In [6]:

from collections import Counter
from scipy.sparse import csr_matrix, hstack
from sklearn.dummy import DummyClassifier
from sklearn.feature_extraction.text import TfidfVectorizer
from sklearn.metrics import f1_score
from sklearn.metrics.pairwise import euclidean_distances
from sklearn.model_selection import GridSearchCV
from sklearn.linear_model import LogisticRegression
from sklearn.ensemble import RandomForestClassifier
from sklearn.decomposition import PCA
from sklearn.pipeline import make_pipeline
from sklearn.preprocessing import StandardScaler
import matplotlib.pyplot as plt
import warnings
warnings.filterwarnings("ignore")

import pandas as pd
import numpy as np

Term Frequency Inverse Document Frequency (TFIDF) Vectorizer Implementation

In [17]:
# apply a TFIDF vectorizer to the lyrics.
def train_tfidf_vectorizer(train, test, random_val = 42):
    """
    read in a train and test set
    return train and test in vectorizer form
    """
    X_train = train['lyric_raw']
    y_train = train['genre'].values
    X_test = test['lyric_raw'].fillna(value=' ')
    X_train.fillna(value=' ', inplace=True)
    vectorizer = TfidfVectorizer(min_df=50, stop_words='english', ngram_range=(1,2))
    X_train = vectorizer.fit_transform(X_train)
    X_test = vectorizer.transform(X_test)
    y_test = test['genre'].values
    return X_train, y_train, X_test, y_test

def lyrics_random_forest(X_train, y_train, random_state=42):
    """
    read in X_train and y_train
    return clf
    """
    clf = RandomForestClassifier(n_estimators=1000, random_state=random_state, max_features=30, max_depth=125)
    clf.fit(X_train, y_train)
    return clf

def lyrics_logistic_reg(X_train, y_train, random_val=42):
    """
    train a logistic regression classifier
    return clf
    """
    clf = LogisticRegression(random_state=random_val, solver = 'newton-cg', multi_class='multinomial', max_iter=1000)
    clf.fit(X_train, y_train)
    return clf
def evaluate_lyrics_clf(clf, X_test, y_test):
    """
    predict X_test
    return F1 score
    """
    preds = clf.predict(X_test)
    return f1_score(y_test, preds, average='macro')
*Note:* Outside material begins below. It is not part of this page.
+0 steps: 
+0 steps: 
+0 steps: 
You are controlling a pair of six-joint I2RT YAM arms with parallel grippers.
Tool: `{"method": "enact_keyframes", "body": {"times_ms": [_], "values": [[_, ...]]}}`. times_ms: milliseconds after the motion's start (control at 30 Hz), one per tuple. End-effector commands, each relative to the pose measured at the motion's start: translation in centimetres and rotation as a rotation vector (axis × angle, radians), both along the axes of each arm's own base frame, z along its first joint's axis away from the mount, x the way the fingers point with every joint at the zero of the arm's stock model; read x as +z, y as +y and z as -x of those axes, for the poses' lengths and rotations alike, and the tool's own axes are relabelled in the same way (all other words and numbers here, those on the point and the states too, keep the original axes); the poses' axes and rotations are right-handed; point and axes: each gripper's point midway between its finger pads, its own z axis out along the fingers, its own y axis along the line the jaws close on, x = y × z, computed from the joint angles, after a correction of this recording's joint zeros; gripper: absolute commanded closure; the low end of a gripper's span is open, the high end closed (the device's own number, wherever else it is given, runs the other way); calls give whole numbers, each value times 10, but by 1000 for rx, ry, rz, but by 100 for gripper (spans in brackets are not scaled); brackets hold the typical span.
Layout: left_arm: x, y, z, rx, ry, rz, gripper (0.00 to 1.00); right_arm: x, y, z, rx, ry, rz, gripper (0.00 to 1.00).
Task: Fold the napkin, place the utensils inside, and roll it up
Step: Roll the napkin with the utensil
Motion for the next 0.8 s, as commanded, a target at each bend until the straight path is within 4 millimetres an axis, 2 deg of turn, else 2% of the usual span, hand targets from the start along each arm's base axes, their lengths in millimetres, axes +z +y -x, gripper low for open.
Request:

def generate_train_test(tracks_df, random_val=42, split_ratio=0.8):
    """
    inputs:
        a dataframe containing song attributes and genre.
        random val for repeatability
        split_ratio = decimal pct of samples to use for training.
    returns:
        two dataframes train_df and test_df
    """
    # step 1 shuffle the df
    temp_df = tracks_df.sample(random_state=random_val, frac=1.0)
    temp_df.reset_index(inplace=True, drop=True)
    # establish a number to split the frame at.
    num_train_samples = int(split_ratio*len(tracks_df))
    # split the DF into two sets train and test
    return np.split(temp_df, [num_train_samples])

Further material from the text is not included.